# ABOUT THIS TASK
Check every line of the data for the word "grey", and copy those that have it.

*** Block opens ***

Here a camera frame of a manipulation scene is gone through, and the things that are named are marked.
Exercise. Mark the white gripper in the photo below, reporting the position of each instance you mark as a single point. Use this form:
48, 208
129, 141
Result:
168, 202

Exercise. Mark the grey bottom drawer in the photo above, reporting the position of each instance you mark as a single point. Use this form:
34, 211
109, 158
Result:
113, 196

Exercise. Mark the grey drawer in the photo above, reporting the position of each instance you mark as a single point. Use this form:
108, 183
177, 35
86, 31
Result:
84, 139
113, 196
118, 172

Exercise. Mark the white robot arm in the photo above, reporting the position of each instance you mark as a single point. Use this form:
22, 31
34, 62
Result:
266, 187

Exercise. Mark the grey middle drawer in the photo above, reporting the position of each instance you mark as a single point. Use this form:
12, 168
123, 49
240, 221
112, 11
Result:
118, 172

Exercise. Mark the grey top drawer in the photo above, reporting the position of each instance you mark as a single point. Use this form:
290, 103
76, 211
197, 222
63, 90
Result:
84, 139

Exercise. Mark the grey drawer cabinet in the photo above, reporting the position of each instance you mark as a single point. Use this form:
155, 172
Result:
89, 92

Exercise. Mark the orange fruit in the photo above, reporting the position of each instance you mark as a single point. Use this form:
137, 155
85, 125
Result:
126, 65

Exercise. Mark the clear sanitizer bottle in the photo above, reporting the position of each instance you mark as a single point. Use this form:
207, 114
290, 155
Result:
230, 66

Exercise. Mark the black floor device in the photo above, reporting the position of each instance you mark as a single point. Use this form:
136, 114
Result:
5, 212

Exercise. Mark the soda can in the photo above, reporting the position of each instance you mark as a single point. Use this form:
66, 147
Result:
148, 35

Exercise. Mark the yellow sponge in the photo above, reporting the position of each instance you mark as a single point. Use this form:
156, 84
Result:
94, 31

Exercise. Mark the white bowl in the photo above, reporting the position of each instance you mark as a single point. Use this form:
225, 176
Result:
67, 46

*** Block closes ***

# REPLY
Exercise. Mark the grey bottom drawer in the photo above, reporting the position of each instance you mark as a single point. Use this form:
Exercise. Mark the grey drawer in the photo above, reporting the position of each instance you mark as a single point. Use this form:
Exercise. Mark the grey middle drawer in the photo above, reporting the position of each instance you mark as a single point. Use this form:
Exercise. Mark the grey top drawer in the photo above, reporting the position of each instance you mark as a single point. Use this form:
Exercise. Mark the grey drawer cabinet in the photo above, reporting the position of each instance you mark as a single point. Use this form:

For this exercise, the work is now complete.